The trial court properly found the existence of two aggravating circumstances: that the murder was committed while the appellant was engaged in or was an accomplice in the commission of a burglary, and that the capital offense was especially henious, atrocious, or cruel when compared to other capital offenses. The trial court properly found the existence of two statutory mitigating circumstances: that the appellant has no significant history of prior criminal activity and that the offense was committed while the appellant was under the influence of extreme mental or emotional disturbance. It further determined that these factors were entitled to “little weight.” It also properly found that the evidence of nonstatutory mitigating circumstances concerning the appellant's character and his record was entitled to “moderate” weight.

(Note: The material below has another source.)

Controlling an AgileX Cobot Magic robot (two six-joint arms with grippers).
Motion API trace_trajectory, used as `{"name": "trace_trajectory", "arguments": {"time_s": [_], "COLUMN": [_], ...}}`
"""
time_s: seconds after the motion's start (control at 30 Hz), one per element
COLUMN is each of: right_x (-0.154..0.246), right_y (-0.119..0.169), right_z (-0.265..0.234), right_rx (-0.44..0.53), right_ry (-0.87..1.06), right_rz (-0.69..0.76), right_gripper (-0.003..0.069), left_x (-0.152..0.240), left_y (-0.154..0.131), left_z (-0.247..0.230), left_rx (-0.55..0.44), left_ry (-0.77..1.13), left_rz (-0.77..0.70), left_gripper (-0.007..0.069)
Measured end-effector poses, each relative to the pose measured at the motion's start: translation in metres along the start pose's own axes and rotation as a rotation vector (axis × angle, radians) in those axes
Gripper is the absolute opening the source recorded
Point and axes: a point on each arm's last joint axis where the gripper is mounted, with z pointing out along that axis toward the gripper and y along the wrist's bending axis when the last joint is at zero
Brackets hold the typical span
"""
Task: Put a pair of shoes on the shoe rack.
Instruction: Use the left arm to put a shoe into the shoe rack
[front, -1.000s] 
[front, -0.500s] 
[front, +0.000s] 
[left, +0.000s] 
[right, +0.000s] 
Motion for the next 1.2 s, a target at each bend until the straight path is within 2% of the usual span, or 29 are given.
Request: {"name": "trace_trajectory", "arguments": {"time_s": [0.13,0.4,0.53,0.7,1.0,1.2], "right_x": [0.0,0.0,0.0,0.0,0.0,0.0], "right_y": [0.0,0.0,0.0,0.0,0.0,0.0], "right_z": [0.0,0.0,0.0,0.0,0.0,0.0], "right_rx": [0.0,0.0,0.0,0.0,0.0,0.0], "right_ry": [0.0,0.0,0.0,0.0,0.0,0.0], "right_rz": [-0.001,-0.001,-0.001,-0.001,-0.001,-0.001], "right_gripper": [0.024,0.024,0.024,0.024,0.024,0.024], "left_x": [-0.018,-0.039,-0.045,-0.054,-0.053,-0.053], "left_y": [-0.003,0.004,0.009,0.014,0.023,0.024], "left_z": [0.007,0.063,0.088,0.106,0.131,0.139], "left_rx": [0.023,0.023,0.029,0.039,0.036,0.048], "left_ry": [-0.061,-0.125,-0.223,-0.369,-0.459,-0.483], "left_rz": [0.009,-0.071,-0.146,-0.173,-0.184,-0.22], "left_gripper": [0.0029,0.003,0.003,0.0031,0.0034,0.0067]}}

According to § 13A-5-53(b)(2), Code of Alabama 1975, this Court must independently weigh the aggravating and mitigating circumstances. We have weighed all of the evidence presented in support of the aggravating and mitigating circumstances and are convinced that the appellant's sentence to death is appropriate and that the aggravating circumstances outweigh the mitigating circumstances.

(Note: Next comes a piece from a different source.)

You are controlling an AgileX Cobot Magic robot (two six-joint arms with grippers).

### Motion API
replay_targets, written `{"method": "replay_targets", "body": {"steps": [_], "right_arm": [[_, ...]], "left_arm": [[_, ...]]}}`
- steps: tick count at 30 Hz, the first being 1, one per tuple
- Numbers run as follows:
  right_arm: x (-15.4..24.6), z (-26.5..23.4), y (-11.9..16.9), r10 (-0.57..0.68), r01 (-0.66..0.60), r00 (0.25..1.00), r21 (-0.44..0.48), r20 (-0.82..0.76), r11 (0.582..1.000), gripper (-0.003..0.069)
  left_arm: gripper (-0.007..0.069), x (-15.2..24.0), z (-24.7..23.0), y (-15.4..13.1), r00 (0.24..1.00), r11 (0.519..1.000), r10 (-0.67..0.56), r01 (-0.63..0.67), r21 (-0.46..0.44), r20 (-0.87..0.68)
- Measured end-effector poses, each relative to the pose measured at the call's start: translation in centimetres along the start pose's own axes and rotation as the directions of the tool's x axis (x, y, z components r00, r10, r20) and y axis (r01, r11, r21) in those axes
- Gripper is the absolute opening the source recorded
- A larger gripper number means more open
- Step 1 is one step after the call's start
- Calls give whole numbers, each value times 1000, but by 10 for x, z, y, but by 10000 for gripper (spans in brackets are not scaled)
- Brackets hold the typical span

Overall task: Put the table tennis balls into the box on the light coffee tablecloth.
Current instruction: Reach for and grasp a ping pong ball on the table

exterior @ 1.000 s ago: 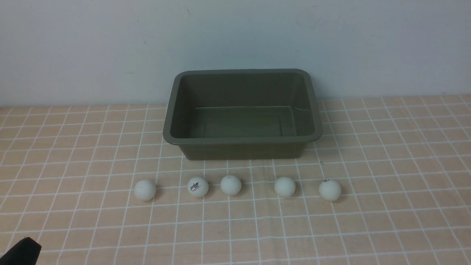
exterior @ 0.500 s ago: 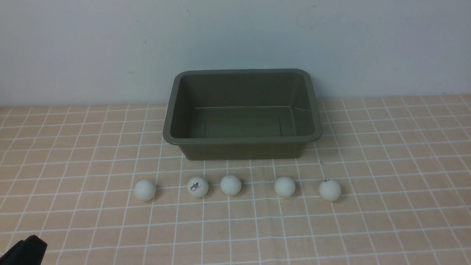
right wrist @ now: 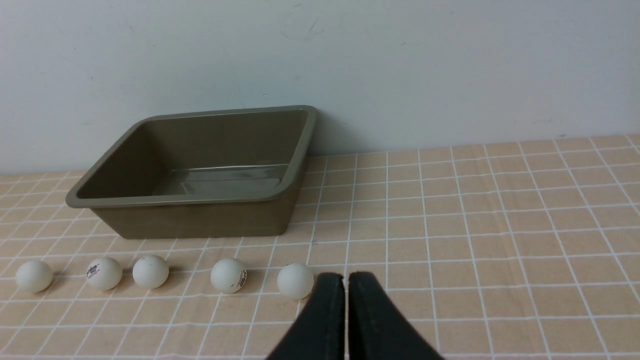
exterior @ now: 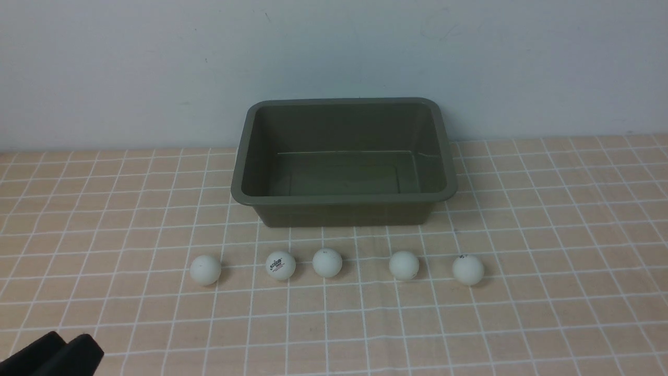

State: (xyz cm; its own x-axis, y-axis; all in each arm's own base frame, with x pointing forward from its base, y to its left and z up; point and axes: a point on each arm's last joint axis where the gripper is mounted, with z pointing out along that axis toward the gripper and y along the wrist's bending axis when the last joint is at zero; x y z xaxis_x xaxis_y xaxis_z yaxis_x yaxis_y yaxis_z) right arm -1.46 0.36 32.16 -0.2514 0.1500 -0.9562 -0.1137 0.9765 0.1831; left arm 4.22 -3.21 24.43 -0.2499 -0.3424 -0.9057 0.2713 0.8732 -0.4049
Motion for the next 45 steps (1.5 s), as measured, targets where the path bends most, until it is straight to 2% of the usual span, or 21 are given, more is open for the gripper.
{"method": "replay_targets", "body": {"steps": [6, 10, 12, 15, 19, 22, 25, 33, 35, 43, 45], "right_arm": [[3, 0, 0, 1, -1, 1000, 3, -28, 1000, 1], [4, 0, 1, 2, -2, 999, -10, -47, 1000, 4], [5, 0, 4, -10, 8, 999, -40, -50, 999, 5], [4, 1, 13, -31, 24, 998, -139, -49, 990, 5], [-2, 10, 26, -102, 79, 993, -284, -65, 955, 5], [-5, 22, 32, -157, 112, 982, -347, -106, 931, 6], [-8, 35, 33, -225, 157, 963, -375, -145, 914, 7], [-13, 65, 35, -288, 182, 935, -418, -207, 890, 42], [-14, 74, 36, -306, 189, 927, -433, -218, 881, 69], [-15, 117, 35, -356, 197, 893, -474, -275, 859, 324], [-15, 124, 35, -373, 212, 888, -480, -269, 851, 354]], "left_arm": [[277, -22, 10, -7, 966, 994, 99, -107, -20, -239], [277, -43, 17, -12, 942, 987, 140, -156, -27, -306], [277, -54, 18, -14, 936, 982, 167, -186, -32, -310], [277, -68, 16, -19, 929, 972, 210, -231, -34, -303], [277, -78, 10, -25, 919, 963, 247, -268, -26, -308], [277, -76, 9, -25, 906, 961, 253, -275, -18, -340], [277, -74, 7, -25, 893, 960, 255, -279, -10, -372], [277, -71, 6, -22, 870, 949, 278, -315, -23, -408], [277, -70, 5, -21, 862, 946, 284, -324, -26, -420], [278, -68, 5, -21, 851, 945, 282, -325, -22, -443], [278, -68, 6, -20, 845, 947, 278, -322, -20, -457]]}}
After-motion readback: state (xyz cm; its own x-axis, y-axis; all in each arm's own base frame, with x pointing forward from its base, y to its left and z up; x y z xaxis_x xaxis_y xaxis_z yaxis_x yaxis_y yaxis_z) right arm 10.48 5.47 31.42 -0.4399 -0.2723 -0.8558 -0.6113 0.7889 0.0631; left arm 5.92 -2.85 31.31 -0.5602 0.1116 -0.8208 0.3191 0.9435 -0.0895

As required by § 13A-5-53(b)(3), this Court must also determine whether the appellant's sentence is disproportionate to the penalties imposed in similar cases. The appellant's sentence is neither disproportionate nor excessive. For cases involving murder during a burglary, see Thomas v. State, 539 So.2d 375 (Ala.Cr.App.), aff'd, 539 So.2d 399 (Ala.1988), cert. denied, 491 U.S. 910, 109 S.Ct. 3201, 105 L.Ed.2d 709 (1989); Stewart v. State, 601 So.2d 491 (Ala.Cr.App.1992), affirmed as to conviction, reversed as to sentence, 659 So.2d 122 (Ala.1993); Wood v. State, 715 So.2d 812 (Ala.Cr.App.1996); Brooks v. State, 695 So.2d 176 (Ala.Cr.App.1996).

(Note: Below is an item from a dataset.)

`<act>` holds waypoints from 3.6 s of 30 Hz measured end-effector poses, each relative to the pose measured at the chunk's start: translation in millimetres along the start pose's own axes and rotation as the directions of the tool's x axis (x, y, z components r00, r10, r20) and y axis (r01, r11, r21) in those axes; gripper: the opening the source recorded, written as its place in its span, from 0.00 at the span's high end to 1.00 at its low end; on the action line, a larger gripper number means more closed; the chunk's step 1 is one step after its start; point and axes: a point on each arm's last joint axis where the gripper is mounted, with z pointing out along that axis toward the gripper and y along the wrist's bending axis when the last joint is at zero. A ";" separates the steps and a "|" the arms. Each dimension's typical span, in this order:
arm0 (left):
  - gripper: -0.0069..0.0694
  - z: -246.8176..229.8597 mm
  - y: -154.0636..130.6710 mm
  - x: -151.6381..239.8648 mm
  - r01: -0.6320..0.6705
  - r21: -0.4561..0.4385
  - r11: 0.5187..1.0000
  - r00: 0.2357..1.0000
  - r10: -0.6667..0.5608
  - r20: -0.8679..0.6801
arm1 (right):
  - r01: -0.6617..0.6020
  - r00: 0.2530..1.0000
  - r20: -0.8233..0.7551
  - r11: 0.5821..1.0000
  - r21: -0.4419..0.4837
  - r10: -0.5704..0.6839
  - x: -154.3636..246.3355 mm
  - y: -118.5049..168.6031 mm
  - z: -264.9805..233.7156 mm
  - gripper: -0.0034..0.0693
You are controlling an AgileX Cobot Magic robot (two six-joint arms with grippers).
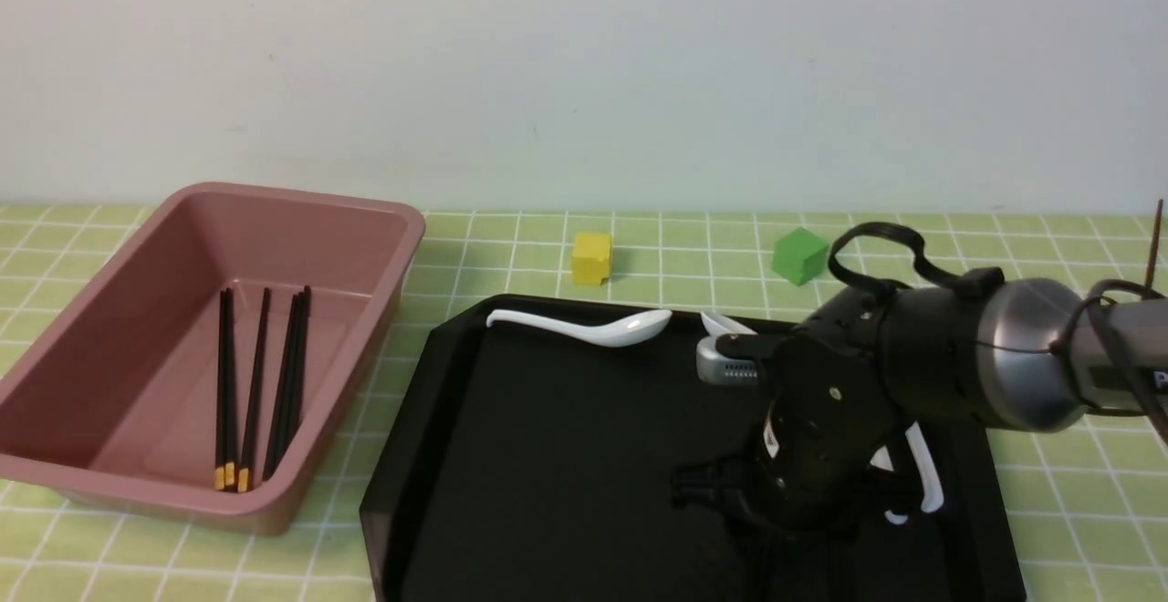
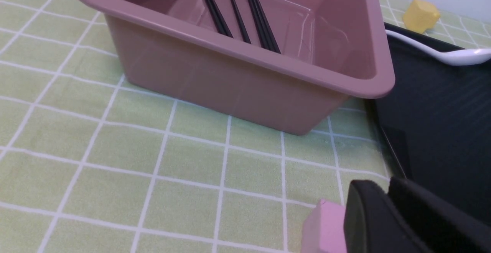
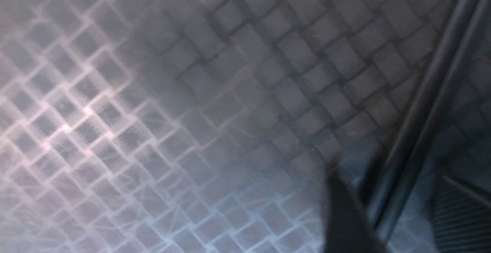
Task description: On green tablecloth take chopsticks from black tray and put them in box.
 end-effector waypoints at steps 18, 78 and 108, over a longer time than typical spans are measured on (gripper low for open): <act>0.77 0.0 0.0 0.0 0.000 0.000 1.000 1.000 0.000 0.000 | -0.042 0.997 0.066 0.993 -0.114 0.050 0.3 2.0 -54.1 0.78; 0.71 0.0 0.0 0.1 0.000 0.000 1.000 1.000 0.000 -0.001 | 0.837 0.509 0.435 0.545 -0.050 -0.743 -16.4 72.7 -275.2 0.97; 0.69 0.0 0.1 0.1 -0.001 -0.001 1.000 1.000 0.001 -0.001 | 0.681 0.320 0.940 0.718 -0.145 -0.114 153.0 -119.0 -184.6 0.95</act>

This Court has searched the record, as required by Rule 45A, Ala.R.App.P., for any error that may have adversely effected the appellant's substantial rights, and has found none.
Accordingly, appellant's conviction and sentence to death are due to be, and are hereby, affirmed.
1. The appellant includes the name of Investigator Lawson as one of the witnesses to whose hearsay testimony he is objecting. It would appear from the record, however, that the appellant meant to use the name “Atkins,” because this is the person under examination at that point in the record cited by him.
All judges concur except COBB, J., who recused.